# HOW TO COMPLETE THIS TASK
Line by line, retype the material below exactly, from its first line up to and including the one holding "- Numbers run".

# DATA EXCERPTS

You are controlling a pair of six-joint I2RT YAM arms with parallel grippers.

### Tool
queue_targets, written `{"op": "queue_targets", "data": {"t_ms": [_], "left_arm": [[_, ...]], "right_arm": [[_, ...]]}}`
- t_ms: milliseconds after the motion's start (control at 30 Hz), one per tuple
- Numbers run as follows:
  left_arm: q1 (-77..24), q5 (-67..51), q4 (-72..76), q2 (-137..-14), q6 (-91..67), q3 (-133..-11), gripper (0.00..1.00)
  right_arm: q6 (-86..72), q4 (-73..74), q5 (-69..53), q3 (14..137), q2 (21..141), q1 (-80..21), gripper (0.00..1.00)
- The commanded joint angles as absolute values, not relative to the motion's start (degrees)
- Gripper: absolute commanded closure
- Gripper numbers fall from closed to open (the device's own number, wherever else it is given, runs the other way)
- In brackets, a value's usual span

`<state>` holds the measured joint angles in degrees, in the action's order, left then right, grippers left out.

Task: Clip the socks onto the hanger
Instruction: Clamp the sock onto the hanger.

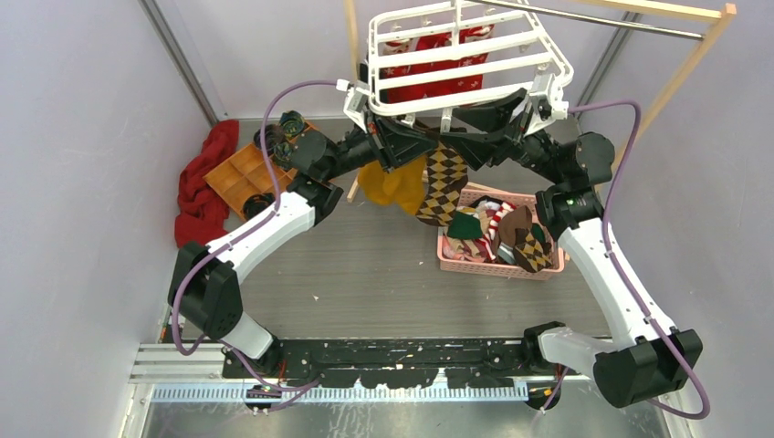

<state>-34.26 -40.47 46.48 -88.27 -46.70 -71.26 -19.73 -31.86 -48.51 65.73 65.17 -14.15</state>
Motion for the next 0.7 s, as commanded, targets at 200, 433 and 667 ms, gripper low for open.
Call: {"op": "queue_targets", "data": {"t_ms": [200,433,667], "left_arm": [[-32.3,-39.2,48.8,-87.9,-47.3,-72.9,1.0],[-30.1,-40.1,46.2,-87.3,-45.9,-72.9,1.0],[-27.8,-41.0,43.6,-86.0,-44.2,-72.2,1.0]], "right_arm": [[-18.7,-32.0,-50.9,65.5,60.6,-13.6,0.18],[-11.9,-17.1,-57.1,65.6,54.6,-11.5,0.12],[6.4,13.5,-57.3,66.9,45.8,-10.4,0.11]]}}
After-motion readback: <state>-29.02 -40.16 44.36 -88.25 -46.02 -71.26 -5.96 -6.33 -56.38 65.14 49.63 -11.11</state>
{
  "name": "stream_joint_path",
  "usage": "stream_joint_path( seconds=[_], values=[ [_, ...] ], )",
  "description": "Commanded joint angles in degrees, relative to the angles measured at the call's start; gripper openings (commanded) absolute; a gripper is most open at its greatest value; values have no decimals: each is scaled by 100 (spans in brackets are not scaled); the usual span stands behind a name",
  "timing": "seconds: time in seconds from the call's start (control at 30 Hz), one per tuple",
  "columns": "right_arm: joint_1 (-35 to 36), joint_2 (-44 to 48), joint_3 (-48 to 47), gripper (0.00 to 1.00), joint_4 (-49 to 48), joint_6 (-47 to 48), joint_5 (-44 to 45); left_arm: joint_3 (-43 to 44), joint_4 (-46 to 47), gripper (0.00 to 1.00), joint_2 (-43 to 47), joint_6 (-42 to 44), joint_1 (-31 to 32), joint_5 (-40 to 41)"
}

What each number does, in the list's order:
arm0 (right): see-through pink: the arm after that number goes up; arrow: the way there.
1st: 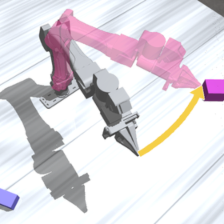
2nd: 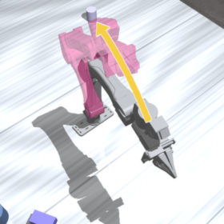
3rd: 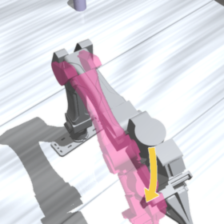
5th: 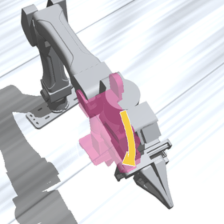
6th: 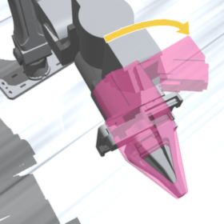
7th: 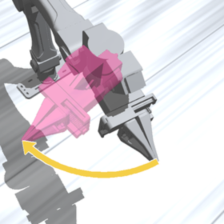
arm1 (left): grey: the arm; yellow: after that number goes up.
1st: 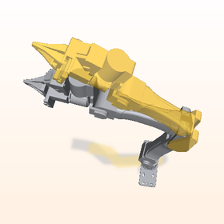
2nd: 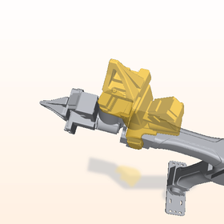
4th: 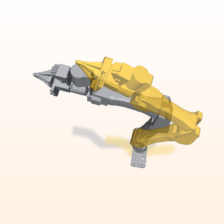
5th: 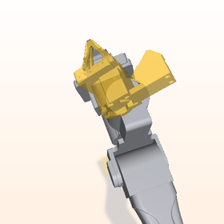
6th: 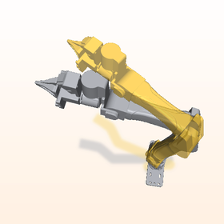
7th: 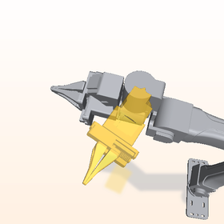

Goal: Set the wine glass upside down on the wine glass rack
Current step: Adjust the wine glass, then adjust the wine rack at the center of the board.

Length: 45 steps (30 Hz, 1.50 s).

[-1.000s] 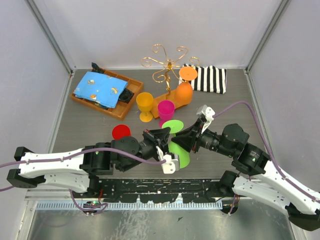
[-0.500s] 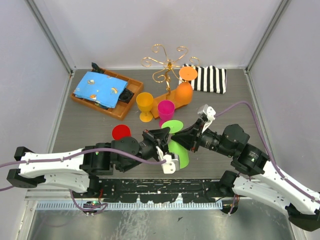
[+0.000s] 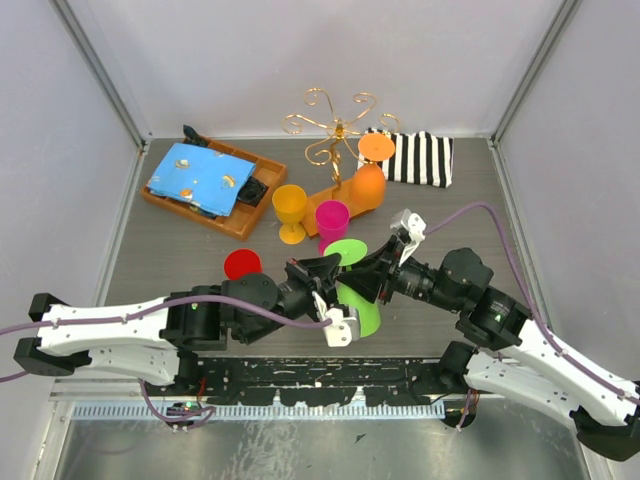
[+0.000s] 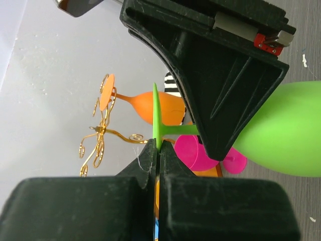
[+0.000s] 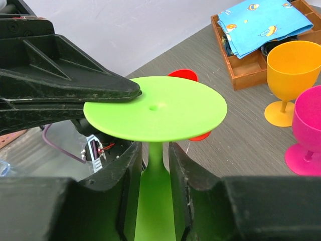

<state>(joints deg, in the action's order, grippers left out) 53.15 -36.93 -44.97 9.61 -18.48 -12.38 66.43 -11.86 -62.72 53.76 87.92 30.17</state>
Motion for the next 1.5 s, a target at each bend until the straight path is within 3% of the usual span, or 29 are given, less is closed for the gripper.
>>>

# REPLY TO THE TASK
You are controlling a pair of six-joint I2RT YAM arms with parallel grippers.

### Tool
queue_targets, written `{"op": "queue_targets", "data": {"t_ms": [_], "left_arm": [[_, ...]], "right_arm": [[_, ...]]}}`
- t_ms: milliseconds after the motion's start (control at 30 Hz), one per tuple
- Numbers run as follows:

The required output has now been supplied.